Assim para ganharmos a partida tínhamos que estudar com alguma antecedência.

Sabíamos de antemão qual era a regra do “jogo” e isso era também divertido.

Além da premiação, que surtia um efeito compensador puramente simbólico, existia o encantamento de solucionarmos um problema real.  Algo como a pertinência do aprendizado como se o conhecimento fosse uma ferramenta que devíamos aprender a construir.

Esse segredo é muito difícil de explicar, mas muito fácil de aprender.

A alegria em ensinar

Hoje quando recordo de suas aulas, consigo compreender suas técnicas de ensino e vislumbrar a genialidade de sua grande maestria.

Ele provocava um deslocamento em nossa cognição.

Através de seus questionamentos ele evidenciava um vazio que precisava ser preenchido.  E sempre criava novas ligações com aquilo que já sabíamos num encadeamento inovador e surpreendente. Então borbulhávamos de perguntas em nossa curiosidade juvenil, que era saciada apenas para ser novamente aguçada num ciclo que se repetia de forma sempre ascendente.

Porém, o que recordo também com muita clareza era a paixão com a qual ele ensinava.

Ideal e realidade

Sem dúvida, sua influência muito contribuiu para minha escolha profissional.

Felizmente posso seguir seu exemplo e trabalhar com essa mesma alegria, com esse mesmo grau de envolvimento.

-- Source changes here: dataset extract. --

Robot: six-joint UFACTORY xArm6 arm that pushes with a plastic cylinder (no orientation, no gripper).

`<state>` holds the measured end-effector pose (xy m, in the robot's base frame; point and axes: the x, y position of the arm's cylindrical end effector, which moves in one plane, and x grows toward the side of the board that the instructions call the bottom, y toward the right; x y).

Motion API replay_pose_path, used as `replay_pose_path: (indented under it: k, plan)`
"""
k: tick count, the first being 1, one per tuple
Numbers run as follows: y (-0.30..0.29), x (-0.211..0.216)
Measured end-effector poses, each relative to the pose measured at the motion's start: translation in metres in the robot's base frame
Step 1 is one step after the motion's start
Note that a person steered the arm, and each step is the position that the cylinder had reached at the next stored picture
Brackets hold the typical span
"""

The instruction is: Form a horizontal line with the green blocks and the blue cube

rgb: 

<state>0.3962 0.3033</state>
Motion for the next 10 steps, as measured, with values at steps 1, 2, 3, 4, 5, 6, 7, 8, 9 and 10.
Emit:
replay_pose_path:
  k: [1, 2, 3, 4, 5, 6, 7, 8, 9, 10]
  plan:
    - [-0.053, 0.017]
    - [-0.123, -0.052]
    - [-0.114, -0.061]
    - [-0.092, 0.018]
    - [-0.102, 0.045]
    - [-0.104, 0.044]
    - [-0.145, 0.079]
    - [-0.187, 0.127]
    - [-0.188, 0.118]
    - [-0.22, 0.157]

Isso porque tenho tido muita sorte em trabalhar em escolas que possibilitam essa liberdade e esse direito do professor – o de ser professor de verdade.

Primeiro, porque o valorizam não apenas como um mero profissional repetidor de informações, mas como um agente que influencia significativamente a construção de nosso pensamento, bem como do nosso futuro.

Segundo, porque adotam um sistema de ensino ético, calcado em um projeto pedagógico consistente, onde o administrativo está a serviço do pedagógico e não ao contrário.

Nessas escolas o professor tem voz. E é professor!

Não é confundido com uma ama-seca ou com um servo guardador de rebanhos do século XV.

O Brasil precisa de mais escolas assim! Escolas que não venderam sua alma!

Seja para o capital e suas cruas regras de mercado.  Seja para ideologia do descaso e da má vontade institucionalizada.

Fico triste ao perceber que muitos pais que negligenciam a educação de seus filhos simplesmente os despejam na escola – e seja cada um por si – lembrando os visigodos em um campo de batalha. A culpa é da escola, do professor e do sistema. Nunca da sua má vontade, de seu desamor, de seu desrespeito e negligência para com seus filhos e também para com a sociedade ao largar no mundo pessoas com tal naipe de conduta.

Parece que tal clientela pré-histórica requer uma escola com igual perfil de negligência e abandono e que apenas finge cumprir a tabela. Onde isso vai parar?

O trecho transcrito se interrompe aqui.